-- Aim of the exercise --
Going through the entries below, copy out each line that contains "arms".

Start of Exercise data

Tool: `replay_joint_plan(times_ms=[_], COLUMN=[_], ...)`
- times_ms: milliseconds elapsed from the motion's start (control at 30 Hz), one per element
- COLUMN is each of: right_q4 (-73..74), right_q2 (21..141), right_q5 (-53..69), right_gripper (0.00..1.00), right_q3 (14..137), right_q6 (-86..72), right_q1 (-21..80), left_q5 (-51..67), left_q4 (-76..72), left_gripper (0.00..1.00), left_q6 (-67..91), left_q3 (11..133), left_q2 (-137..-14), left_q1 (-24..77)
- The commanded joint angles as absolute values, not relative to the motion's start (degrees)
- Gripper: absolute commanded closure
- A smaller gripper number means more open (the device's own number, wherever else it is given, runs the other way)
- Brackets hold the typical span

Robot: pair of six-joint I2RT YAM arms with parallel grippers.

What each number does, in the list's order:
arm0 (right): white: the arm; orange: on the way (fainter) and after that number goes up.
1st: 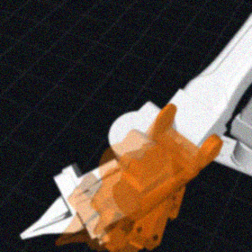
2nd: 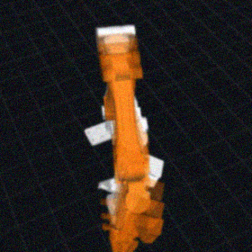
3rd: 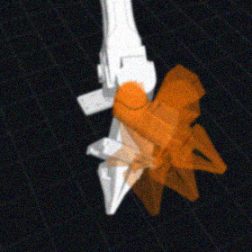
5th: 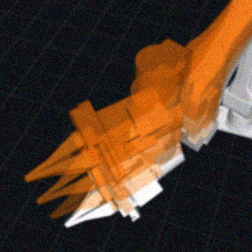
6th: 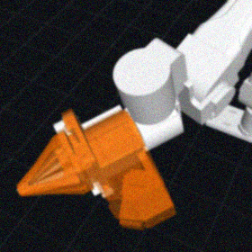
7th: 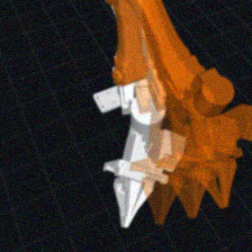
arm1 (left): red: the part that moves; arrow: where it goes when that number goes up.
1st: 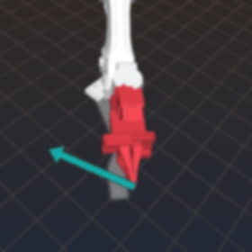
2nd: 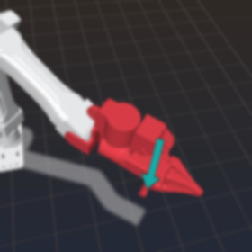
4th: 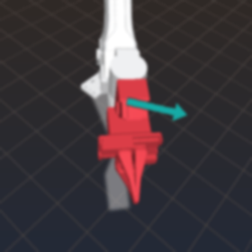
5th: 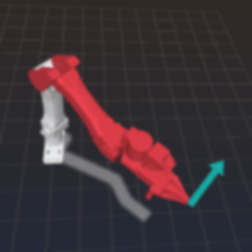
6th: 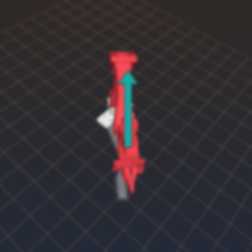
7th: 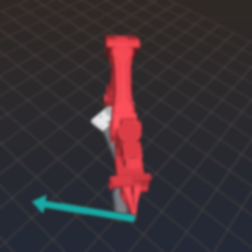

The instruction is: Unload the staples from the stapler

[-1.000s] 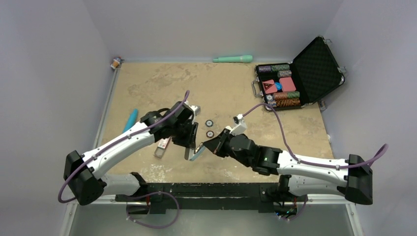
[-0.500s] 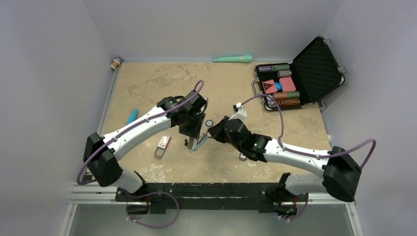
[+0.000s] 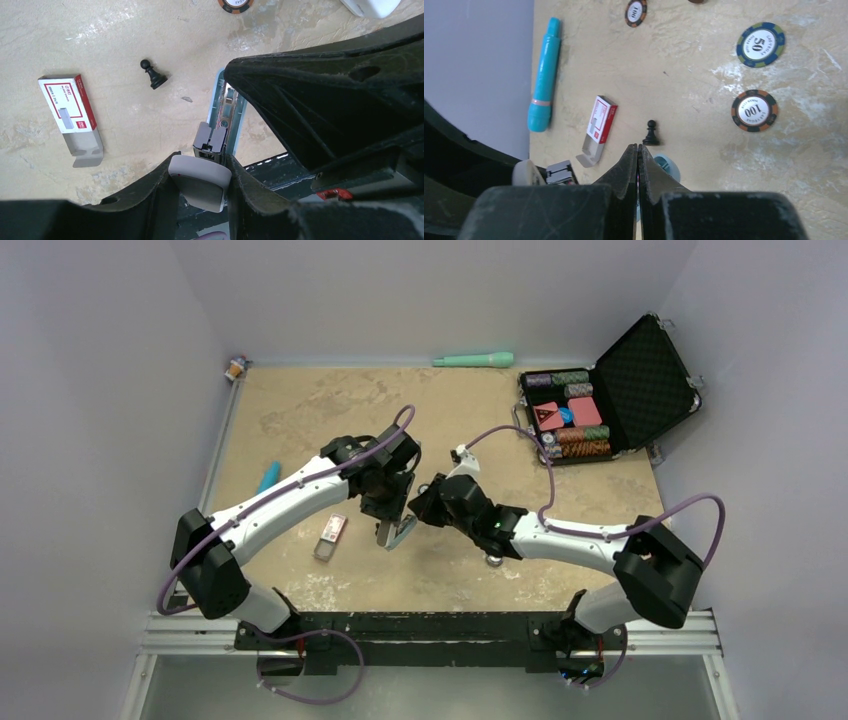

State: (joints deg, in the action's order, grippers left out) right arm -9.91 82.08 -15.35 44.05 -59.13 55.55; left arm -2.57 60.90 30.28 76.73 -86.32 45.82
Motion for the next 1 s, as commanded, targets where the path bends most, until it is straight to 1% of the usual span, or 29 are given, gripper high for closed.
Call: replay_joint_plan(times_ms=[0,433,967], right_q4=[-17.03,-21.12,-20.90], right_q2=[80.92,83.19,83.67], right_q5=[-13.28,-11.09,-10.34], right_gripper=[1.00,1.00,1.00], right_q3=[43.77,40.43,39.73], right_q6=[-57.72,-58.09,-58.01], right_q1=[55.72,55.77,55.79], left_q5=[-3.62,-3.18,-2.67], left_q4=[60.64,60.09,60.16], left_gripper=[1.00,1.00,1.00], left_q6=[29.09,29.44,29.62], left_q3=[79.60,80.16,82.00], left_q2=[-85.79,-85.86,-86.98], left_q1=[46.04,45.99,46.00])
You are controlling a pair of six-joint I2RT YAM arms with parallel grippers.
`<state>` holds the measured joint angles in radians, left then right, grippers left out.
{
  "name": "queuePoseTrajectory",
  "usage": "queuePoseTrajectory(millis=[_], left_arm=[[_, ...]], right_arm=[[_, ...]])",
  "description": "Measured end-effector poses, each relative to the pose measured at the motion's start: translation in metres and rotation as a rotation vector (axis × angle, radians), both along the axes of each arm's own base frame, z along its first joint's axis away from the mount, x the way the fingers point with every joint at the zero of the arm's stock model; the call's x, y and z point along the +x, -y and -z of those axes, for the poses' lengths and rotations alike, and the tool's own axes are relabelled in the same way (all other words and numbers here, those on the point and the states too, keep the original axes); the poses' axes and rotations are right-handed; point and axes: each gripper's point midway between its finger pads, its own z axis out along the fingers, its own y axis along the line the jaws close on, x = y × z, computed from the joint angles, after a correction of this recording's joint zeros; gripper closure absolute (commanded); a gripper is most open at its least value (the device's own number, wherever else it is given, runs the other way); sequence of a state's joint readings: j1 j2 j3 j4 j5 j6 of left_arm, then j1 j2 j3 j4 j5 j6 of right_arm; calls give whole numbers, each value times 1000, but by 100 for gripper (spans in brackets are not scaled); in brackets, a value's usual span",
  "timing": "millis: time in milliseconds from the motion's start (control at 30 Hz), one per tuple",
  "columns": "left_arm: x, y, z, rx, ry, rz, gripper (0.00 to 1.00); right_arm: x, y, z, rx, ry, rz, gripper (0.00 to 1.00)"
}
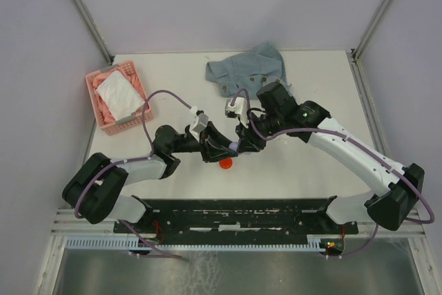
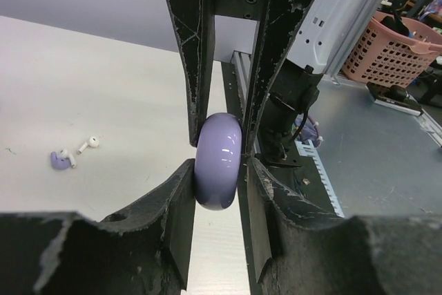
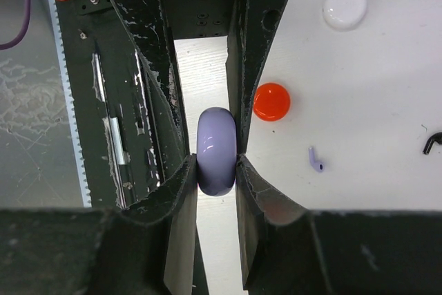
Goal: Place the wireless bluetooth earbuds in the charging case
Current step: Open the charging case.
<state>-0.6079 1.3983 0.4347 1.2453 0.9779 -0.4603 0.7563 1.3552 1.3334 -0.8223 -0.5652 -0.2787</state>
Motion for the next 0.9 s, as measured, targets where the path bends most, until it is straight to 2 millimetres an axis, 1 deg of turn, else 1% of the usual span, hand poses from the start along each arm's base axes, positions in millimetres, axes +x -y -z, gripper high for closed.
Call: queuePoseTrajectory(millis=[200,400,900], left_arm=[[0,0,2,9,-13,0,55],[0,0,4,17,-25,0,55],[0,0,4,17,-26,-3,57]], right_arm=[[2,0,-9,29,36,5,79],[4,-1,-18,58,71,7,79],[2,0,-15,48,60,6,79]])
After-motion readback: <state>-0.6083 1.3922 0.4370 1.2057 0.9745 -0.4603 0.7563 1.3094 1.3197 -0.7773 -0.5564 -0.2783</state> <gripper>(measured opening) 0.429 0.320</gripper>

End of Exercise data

-- Response below --
Robot: pair of six-joint I2RT YAM arms with parallel grippers.
You are controlling a pair of six-joint I2RT YAM arms with parallel grippers.

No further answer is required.